TASK BRIEF:
When a line in the entries contains the word "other", copy that line in full.

Source data
────

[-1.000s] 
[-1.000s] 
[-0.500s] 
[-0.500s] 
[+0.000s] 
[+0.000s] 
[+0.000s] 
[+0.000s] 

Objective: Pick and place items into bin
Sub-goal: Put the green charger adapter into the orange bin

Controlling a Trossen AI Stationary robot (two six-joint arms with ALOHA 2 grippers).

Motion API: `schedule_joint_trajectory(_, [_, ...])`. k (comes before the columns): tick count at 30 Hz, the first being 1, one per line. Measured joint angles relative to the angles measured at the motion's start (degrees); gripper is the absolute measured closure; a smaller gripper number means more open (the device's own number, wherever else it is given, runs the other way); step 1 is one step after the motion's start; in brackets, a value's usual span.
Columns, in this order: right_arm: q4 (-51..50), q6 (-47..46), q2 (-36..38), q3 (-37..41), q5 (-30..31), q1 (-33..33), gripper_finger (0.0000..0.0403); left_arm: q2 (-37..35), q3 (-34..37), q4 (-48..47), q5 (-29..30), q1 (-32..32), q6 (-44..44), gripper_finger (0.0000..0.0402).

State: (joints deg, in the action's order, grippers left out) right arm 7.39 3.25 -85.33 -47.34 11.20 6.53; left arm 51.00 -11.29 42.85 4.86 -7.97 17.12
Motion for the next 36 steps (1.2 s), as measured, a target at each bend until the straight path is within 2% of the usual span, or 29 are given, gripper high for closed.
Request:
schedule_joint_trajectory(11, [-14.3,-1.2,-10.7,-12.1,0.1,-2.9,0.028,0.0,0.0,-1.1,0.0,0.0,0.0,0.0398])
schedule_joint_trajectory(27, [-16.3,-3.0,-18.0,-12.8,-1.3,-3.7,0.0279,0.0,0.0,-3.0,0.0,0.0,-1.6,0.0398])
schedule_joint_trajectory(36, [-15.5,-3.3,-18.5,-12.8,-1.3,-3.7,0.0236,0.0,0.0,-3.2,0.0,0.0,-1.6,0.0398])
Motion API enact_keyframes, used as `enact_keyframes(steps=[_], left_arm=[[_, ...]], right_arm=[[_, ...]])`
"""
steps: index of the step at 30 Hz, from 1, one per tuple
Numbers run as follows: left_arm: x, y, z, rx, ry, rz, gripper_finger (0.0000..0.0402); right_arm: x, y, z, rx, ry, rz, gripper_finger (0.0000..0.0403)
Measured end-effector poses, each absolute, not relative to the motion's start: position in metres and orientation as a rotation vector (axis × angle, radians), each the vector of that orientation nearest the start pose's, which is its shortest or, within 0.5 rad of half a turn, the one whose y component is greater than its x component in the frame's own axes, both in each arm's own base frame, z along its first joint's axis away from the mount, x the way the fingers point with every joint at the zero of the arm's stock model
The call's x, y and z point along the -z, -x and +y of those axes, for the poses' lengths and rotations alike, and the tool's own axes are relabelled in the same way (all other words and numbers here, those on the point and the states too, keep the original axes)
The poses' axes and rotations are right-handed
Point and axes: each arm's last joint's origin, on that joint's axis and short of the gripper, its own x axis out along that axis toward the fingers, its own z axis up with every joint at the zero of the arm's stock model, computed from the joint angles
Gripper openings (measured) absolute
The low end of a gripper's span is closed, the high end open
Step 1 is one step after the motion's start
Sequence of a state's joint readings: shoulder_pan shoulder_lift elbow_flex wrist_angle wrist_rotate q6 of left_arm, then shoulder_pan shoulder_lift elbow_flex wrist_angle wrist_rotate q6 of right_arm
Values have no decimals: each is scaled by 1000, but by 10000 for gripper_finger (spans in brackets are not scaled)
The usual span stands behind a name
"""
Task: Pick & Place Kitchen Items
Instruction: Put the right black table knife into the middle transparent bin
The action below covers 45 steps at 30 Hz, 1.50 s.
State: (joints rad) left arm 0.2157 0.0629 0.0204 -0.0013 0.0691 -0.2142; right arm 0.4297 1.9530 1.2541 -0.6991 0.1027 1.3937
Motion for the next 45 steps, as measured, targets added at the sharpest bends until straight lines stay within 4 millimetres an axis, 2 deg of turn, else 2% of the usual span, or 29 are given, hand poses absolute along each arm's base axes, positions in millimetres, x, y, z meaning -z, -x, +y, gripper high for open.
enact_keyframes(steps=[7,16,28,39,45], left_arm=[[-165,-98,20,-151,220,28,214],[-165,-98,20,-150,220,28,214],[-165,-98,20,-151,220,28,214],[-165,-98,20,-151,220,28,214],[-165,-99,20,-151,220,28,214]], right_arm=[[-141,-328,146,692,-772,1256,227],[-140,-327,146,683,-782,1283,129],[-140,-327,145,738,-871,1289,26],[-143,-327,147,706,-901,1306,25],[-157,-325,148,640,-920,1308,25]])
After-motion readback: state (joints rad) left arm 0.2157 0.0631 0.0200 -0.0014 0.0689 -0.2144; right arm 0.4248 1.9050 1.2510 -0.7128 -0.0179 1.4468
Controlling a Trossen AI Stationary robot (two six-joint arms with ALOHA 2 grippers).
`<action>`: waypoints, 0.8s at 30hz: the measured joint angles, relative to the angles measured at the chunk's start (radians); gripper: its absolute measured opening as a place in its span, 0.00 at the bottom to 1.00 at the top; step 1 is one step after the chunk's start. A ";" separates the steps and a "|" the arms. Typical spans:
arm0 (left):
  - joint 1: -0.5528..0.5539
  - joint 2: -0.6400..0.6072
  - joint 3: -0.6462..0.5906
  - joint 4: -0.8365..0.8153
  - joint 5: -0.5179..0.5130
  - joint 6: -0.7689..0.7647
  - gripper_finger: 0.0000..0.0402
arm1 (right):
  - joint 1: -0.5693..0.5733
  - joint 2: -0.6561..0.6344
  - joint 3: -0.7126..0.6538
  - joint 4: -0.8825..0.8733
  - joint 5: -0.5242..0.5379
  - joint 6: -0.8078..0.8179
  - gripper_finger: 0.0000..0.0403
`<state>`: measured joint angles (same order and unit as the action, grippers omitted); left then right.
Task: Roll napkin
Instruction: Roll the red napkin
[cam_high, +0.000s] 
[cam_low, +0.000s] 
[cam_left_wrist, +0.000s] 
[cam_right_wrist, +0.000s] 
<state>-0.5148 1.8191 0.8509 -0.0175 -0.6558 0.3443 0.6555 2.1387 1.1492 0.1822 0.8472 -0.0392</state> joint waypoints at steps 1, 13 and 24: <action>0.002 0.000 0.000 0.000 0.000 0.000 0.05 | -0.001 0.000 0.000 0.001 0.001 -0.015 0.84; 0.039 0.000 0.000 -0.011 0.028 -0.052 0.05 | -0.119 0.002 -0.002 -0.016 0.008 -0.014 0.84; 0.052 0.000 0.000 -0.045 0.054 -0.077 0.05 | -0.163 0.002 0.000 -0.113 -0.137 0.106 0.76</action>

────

RESPONSE TO THE TASK:
Motion API: `schedule_joint_trajectory(_, [_, ...])`. k (comes before the columns): tick count at 30 Hz, the first being 1, one per line. Measured joint angles relative to the angles measured at the motion's start (degrees); gripper is the absolute measured closure; a smaller gripper number means more open (the device's own number, wherever else it is given, runs the other way); step 1 is one step after the motion's start; in brackets, a value's usual span.
The call's x, y and z point along the -z, -x and +y of those axes, for the poses' lengths and rotations alike, and the tool's own axes are relabelled in the same way (all other words and numbers here, those on the point and the states too, keep the original axes)

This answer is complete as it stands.